Long COVID is similar to other diseases known or thought to be caused by viruses, such as chronic fatigue syndrome, Middle Eastern respiratory syndrome, and severe acute respiratory syndrome, says Nicholas R. Mathenia, DO, director of general neurology at the Edward Neurosciences Institute in Naperville, IL. Another condition that can develop after viral infections, including COVID-19, is POTS, which Liza Fisher has experienced. Its symptoms are similar to those of long COVID: fatigue, light-headedness, brain fog, headaches, and an abnormally fast heartbeat when standing up.
“A significant number of people with lingering long COVID symptoms have a higher resting and standing heart rate due to some type of autonomic dysfunction,” says Svetlana Blitshteyn, MD, director and founder of the Dysautonomia Clinic and assistant professor of neurology at the Jacobs School of Medicine in Buffalo, NY.
The Healing Journey
Recovery from long COVID is gradual, and getting back to normal activities slowly is key, says Dr. Navis, who cautions against pushing too hard, which can aggravate symptoms. “Scheduling lots of breaks is important,” she says.

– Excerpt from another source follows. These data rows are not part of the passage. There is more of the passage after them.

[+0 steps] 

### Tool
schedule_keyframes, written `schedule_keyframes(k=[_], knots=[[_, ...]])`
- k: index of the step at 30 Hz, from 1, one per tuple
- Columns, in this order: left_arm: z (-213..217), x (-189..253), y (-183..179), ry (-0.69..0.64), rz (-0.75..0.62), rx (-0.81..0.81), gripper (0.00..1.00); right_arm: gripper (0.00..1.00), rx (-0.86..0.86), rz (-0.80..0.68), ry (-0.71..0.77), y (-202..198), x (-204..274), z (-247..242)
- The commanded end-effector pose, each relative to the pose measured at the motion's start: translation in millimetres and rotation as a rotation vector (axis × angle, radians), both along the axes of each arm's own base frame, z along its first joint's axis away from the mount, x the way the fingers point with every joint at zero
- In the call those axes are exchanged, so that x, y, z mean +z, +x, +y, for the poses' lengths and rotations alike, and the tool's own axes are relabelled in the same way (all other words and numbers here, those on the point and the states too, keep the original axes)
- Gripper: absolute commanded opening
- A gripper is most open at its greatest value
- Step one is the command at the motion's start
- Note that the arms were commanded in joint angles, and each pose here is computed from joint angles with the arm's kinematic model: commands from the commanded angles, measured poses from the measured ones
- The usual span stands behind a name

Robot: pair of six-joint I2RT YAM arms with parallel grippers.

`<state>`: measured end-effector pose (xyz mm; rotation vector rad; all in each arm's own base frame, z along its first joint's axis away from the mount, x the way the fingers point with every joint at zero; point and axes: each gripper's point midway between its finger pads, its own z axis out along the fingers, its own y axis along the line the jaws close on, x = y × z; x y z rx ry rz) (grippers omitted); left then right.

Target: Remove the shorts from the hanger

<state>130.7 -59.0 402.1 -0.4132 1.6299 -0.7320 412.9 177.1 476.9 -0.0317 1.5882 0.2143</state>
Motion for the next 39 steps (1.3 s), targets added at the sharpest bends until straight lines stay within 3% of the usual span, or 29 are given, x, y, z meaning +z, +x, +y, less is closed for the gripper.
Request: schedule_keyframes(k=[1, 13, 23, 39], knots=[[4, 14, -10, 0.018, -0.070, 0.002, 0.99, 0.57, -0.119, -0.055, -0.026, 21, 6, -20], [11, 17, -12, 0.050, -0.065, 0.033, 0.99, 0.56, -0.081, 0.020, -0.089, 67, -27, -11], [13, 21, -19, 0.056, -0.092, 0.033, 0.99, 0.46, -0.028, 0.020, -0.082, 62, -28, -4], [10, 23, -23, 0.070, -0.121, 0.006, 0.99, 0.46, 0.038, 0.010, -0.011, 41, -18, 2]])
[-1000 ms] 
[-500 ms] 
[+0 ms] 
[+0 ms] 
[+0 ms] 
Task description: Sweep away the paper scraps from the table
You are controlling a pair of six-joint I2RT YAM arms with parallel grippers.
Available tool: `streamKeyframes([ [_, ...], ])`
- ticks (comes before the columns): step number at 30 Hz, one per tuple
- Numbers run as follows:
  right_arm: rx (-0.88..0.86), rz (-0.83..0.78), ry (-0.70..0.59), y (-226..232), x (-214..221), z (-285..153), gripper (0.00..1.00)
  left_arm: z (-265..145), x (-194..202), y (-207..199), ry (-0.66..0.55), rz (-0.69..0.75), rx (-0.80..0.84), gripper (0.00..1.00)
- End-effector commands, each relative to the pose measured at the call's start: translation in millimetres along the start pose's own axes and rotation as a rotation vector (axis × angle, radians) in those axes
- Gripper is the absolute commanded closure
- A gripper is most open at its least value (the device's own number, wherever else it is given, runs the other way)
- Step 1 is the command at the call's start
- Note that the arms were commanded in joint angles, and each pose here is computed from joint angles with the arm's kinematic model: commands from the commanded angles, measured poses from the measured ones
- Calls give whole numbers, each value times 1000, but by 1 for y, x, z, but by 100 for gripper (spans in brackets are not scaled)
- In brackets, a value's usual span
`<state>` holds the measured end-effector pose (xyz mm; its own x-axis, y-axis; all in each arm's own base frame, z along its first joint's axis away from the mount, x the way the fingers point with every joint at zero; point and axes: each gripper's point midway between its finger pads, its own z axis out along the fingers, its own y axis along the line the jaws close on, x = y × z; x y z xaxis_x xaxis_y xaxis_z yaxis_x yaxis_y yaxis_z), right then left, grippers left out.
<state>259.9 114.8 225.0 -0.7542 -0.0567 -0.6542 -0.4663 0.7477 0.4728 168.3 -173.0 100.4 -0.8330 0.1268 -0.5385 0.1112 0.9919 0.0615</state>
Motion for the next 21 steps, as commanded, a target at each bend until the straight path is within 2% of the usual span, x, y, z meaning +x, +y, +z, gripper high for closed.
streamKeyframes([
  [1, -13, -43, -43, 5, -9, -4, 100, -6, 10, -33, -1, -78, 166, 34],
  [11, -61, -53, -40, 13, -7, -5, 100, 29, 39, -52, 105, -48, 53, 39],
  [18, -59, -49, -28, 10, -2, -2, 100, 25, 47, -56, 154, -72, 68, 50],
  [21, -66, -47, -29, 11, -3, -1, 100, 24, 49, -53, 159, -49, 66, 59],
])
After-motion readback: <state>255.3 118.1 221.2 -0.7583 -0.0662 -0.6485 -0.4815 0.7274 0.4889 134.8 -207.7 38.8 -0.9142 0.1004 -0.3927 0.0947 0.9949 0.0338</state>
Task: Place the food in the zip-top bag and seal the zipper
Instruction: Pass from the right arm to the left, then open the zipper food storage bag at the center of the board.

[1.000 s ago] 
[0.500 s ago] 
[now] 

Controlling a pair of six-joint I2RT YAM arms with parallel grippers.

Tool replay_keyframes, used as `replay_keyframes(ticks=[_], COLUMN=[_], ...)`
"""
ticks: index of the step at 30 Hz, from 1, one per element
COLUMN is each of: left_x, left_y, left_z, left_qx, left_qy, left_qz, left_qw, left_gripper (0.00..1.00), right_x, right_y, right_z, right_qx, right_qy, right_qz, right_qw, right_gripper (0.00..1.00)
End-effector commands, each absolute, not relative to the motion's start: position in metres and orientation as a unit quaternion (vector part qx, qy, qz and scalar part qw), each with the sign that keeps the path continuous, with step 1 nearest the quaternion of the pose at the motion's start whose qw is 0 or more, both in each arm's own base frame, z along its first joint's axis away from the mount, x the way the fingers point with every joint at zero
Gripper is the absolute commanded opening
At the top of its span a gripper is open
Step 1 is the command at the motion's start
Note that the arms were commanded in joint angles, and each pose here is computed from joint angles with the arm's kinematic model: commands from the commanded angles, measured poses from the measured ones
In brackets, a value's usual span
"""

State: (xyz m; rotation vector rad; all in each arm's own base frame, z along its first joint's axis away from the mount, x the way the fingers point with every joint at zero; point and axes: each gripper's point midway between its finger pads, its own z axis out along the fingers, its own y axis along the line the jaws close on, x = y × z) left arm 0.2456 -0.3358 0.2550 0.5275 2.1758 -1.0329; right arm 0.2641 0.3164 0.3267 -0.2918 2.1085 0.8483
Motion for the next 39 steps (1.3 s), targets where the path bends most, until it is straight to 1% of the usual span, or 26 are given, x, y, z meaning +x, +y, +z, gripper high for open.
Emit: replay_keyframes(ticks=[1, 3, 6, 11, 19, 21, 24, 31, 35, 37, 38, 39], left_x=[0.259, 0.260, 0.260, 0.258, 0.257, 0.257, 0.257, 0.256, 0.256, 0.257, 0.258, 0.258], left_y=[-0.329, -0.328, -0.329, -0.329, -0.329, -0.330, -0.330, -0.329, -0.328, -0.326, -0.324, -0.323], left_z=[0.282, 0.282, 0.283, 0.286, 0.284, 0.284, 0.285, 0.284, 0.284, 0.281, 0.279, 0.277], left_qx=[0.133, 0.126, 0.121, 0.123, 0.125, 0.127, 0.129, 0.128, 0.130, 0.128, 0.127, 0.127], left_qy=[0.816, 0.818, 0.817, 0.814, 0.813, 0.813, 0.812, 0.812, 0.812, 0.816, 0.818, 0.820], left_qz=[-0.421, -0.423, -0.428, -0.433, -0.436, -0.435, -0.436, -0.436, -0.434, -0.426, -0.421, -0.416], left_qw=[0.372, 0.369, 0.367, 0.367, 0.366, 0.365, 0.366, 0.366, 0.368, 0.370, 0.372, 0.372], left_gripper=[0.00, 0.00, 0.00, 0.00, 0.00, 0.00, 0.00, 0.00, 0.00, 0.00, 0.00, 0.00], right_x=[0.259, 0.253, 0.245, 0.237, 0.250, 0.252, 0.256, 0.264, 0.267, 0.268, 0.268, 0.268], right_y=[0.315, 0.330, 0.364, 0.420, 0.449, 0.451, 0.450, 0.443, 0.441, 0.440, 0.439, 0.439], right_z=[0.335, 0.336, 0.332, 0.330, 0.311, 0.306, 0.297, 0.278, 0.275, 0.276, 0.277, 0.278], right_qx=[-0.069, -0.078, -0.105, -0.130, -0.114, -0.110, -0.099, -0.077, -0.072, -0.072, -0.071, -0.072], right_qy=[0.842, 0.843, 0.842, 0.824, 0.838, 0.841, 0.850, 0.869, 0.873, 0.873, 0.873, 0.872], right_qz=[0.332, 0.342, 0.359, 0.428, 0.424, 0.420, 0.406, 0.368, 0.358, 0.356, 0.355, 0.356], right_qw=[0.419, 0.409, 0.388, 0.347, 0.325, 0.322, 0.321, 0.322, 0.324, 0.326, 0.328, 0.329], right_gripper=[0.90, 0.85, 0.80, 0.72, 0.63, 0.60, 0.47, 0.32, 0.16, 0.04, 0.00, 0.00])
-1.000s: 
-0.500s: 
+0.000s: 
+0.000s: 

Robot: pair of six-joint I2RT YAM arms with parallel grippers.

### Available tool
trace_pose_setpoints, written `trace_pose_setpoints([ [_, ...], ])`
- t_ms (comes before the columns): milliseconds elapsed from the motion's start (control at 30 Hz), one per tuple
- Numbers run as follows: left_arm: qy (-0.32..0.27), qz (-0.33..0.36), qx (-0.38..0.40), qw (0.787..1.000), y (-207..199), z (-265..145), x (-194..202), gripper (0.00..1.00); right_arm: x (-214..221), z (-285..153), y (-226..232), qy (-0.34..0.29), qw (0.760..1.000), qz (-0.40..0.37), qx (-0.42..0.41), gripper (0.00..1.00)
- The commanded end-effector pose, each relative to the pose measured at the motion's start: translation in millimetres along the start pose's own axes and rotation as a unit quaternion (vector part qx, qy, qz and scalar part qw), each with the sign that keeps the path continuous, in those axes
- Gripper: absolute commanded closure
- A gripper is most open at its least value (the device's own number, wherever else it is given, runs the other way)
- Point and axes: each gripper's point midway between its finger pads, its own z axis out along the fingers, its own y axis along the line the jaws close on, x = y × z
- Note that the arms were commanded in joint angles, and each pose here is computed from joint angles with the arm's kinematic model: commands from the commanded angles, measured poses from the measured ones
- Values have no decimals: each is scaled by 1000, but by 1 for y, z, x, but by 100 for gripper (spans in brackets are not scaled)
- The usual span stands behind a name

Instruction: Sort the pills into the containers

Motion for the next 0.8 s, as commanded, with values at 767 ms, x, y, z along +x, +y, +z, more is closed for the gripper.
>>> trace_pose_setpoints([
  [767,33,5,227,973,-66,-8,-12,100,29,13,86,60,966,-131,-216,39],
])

Lifestyle changes are also recommended, says Janna L. Friedly, MD, director of the UW Post-COVID Rehabilitation and Recovery Clinic at Harborview Medical Center in Seattle. Patients with insomnia are advised to stop looking at their smartphones and television screens close to bedtime and to maintain a regular sleep schedule; they may be prescribed melatonin or other sleep aids as well.
"It takes longer than initially thought to recover from long COVID, but we're seeing a lot of improvement,” says Dr. Friedly, who contracted COVID-19 herself in April 2020 and had symptoms that lasted months.
Patients with cognitive problems should get adequate sleep, exercise, eat healthy foods, and reduce stress, says Lindsay McAlpine, MD, BSc, a neurologist in the NeuroCOVID Clinic at Yale New Haven Hospital in Connecticut. Doctors recommend seeing a psychiatrist for treatment of anxiety or depression. For patients who continue to have problems with concentration, Dr. McAlpine prescribes ADHD medications.
An ADHD drug has helped Liza Fisher, who is receiving care through the Post-COVID-19 Recovery Clinic at UT Health San Antonio. “For the first time, I was able to have a conversation with somebody and not sound off-the-wall,” she says. She hopes to be able to resume reading every night, as she used to do before getting sick. Fisher also takes beta-blockers and corticosteroids, and says they have reduced her tremors.
Research continues for a treatment that will change the course of PASC. Dr. Nath, for one, is undertaking a study to test treatment with a corticosteroid and intravenous immune globulin against a placebo to see how the combination affects recovery.
As patients wait for research to yield answers, they remain optimistic. Kevin Tock looks forward to an appointment at a post-COVID-19 clinic in Hollywood, FL. Liza Fisher is encouraged that she's now able to lift both feet while holding on to bars during rehabilitation training.
“Ride the roller coaster and take it for what it is,” she advises people with long COVID. “Let the bad moments be, knowing that the good moments always come after the bad.”